> **What you need to do**:
Look below for the line containing "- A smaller"; from there, print each line exactly up to and including the line containing "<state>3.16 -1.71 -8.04", and stop.

> **Information given**:
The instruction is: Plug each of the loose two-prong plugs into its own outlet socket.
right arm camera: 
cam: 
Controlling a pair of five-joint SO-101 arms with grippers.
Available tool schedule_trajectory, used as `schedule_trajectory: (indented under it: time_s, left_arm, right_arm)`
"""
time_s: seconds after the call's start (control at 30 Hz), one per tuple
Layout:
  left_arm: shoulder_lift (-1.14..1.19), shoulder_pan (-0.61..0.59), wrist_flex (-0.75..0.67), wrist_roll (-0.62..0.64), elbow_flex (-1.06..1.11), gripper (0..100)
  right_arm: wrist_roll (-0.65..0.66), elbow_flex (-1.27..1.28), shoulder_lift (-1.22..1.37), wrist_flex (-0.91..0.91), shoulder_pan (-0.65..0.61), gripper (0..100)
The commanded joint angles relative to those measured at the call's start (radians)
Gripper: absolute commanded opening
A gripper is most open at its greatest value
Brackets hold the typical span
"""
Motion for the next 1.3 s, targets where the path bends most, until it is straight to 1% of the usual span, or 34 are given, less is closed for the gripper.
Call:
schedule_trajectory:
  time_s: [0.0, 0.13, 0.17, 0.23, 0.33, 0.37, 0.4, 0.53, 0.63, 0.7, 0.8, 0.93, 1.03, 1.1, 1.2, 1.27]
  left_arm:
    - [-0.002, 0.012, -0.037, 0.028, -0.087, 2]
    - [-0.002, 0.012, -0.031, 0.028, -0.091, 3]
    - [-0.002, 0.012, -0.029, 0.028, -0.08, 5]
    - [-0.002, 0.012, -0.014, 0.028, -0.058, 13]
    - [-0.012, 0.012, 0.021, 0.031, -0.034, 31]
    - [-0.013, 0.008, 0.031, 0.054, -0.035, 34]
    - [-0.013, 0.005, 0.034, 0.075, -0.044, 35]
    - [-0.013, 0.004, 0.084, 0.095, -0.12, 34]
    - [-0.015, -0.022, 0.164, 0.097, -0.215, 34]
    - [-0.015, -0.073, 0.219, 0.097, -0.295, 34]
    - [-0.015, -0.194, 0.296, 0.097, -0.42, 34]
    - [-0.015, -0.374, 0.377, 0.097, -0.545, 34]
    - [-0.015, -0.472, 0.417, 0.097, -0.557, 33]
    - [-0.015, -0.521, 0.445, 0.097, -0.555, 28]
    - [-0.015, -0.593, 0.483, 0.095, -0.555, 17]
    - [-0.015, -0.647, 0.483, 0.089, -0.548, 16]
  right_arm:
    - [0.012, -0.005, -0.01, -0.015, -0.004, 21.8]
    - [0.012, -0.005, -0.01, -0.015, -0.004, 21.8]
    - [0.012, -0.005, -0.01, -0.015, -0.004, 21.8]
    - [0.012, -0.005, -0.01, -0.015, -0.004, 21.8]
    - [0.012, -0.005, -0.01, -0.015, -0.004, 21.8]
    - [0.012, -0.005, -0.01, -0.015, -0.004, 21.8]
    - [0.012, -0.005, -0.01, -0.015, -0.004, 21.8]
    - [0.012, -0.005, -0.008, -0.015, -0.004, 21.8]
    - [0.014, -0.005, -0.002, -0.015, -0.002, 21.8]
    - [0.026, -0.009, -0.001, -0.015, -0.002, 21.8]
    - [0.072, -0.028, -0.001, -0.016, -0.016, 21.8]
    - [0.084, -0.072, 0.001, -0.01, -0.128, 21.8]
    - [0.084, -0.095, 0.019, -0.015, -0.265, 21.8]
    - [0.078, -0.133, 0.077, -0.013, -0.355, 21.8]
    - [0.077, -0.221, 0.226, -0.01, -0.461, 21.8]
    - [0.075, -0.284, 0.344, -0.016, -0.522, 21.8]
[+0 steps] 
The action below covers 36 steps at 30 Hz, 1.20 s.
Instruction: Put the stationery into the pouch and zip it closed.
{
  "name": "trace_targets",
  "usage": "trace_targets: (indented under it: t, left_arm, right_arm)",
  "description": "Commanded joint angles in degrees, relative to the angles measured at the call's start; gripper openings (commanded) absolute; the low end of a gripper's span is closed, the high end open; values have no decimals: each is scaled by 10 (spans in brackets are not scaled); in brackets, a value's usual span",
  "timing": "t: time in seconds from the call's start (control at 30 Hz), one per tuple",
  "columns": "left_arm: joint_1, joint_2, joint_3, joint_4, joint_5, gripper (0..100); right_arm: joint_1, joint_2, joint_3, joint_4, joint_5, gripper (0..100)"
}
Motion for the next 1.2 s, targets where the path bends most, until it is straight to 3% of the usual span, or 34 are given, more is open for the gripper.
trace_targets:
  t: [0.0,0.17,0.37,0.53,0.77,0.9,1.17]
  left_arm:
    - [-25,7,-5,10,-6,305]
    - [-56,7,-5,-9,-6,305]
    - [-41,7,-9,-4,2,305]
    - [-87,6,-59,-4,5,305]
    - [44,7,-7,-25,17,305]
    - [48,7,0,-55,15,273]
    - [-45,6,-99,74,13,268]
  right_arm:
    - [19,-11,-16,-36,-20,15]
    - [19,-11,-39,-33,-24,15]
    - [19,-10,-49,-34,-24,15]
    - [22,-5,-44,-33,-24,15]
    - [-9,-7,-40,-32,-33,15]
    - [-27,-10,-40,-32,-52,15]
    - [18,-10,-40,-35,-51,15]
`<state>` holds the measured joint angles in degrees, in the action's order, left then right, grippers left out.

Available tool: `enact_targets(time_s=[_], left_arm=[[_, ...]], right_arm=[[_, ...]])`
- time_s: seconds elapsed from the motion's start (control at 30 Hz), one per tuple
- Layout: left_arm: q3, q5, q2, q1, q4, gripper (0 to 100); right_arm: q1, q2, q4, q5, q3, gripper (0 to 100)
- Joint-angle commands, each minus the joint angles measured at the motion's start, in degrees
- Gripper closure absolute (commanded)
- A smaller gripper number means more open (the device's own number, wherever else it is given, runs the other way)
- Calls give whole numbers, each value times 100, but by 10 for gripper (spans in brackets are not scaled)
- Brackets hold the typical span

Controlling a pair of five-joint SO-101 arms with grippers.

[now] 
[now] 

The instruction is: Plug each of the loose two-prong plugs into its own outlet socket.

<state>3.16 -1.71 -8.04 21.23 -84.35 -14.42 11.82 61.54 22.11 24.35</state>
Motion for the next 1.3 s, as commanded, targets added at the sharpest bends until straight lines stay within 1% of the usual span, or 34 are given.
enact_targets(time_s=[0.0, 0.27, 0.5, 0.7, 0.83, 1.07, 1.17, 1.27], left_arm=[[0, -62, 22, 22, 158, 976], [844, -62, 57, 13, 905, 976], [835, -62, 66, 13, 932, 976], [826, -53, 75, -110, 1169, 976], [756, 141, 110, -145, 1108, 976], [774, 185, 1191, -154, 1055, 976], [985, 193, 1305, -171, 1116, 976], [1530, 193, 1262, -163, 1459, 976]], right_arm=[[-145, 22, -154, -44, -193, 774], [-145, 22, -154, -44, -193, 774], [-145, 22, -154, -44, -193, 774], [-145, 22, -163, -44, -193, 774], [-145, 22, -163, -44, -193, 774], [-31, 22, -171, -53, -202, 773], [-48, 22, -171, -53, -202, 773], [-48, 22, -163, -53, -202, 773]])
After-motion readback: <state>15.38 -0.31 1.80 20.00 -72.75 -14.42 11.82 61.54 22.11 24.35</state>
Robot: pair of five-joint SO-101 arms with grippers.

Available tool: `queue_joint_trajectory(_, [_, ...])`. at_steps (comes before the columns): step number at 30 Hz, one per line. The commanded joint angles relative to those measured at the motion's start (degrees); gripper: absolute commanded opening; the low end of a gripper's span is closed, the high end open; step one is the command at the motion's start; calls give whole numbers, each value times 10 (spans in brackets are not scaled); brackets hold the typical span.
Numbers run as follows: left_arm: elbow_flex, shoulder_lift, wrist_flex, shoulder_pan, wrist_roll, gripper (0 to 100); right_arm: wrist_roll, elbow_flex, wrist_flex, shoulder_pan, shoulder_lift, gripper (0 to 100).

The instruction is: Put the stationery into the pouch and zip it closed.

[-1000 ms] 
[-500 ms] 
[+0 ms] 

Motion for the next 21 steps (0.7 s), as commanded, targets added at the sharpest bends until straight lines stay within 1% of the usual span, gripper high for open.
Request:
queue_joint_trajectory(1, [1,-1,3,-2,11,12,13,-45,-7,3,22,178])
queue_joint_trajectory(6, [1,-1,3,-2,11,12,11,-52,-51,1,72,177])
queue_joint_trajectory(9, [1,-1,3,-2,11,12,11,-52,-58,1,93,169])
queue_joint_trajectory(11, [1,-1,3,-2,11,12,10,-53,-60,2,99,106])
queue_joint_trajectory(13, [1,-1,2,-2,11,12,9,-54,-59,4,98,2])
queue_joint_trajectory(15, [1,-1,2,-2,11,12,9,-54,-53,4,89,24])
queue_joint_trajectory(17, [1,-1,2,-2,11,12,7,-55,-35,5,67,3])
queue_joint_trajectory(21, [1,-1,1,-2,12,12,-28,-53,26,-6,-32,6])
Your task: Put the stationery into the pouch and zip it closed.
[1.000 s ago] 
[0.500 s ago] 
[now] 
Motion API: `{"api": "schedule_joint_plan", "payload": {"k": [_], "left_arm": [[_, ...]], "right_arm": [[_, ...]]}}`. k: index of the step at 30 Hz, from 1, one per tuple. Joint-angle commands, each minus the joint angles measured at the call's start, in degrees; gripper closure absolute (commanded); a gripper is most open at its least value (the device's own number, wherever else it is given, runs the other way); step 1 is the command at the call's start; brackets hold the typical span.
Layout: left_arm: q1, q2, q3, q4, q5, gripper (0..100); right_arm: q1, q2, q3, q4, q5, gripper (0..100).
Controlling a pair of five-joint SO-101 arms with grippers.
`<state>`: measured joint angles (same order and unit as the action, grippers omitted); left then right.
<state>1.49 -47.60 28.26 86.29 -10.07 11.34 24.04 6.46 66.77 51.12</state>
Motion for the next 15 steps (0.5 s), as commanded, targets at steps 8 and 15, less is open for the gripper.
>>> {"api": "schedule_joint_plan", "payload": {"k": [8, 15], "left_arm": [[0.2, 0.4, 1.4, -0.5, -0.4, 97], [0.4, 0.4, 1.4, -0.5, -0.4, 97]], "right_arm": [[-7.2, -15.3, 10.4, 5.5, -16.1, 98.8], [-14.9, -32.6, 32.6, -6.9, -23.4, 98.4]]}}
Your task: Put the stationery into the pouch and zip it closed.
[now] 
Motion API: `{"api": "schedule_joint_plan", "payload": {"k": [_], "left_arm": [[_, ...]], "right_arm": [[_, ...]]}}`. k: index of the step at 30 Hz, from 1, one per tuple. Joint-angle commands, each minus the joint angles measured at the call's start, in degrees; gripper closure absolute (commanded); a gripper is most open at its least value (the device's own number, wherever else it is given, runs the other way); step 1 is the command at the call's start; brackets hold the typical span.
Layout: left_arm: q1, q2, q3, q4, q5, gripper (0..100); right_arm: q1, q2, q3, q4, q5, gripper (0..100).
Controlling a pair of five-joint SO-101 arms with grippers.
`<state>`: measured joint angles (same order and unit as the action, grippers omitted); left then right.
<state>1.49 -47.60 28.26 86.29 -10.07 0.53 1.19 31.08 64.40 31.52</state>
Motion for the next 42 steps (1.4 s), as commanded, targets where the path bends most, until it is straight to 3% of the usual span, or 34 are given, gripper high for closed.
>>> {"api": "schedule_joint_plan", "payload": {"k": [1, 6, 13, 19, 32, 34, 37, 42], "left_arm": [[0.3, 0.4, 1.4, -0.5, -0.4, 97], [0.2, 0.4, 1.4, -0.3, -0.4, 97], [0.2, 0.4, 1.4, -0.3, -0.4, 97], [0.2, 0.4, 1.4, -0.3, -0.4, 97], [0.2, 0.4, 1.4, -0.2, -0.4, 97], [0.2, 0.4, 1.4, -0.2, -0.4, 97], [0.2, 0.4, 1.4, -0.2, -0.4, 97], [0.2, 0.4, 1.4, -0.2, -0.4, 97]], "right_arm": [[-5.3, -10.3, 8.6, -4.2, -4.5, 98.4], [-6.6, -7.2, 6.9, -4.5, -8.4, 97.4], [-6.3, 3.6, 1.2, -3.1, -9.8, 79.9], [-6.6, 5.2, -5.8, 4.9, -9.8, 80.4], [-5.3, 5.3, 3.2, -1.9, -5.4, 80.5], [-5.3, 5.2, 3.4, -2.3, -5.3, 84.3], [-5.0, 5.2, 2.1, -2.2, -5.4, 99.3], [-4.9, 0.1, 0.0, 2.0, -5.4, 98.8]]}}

> **Solution to this exercise**:
- A smaller gripper number means more open (the device's own number, wherever else it is given, runs the other way)
- Calls give whole numbers, each value times 100, but by 10 for gripper (spans in brackets are not scaled)
- Brackets hold the typical span

Controlling a pair of five-joint SO-101 arms with grippers.

[now] 
[now] 

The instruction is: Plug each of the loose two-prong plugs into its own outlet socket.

<state>3.16 -1.71 -8.04 21.23 -84.35 -14.42 11.82 61.54 22.11 24.35</state>

This exercise is now finished.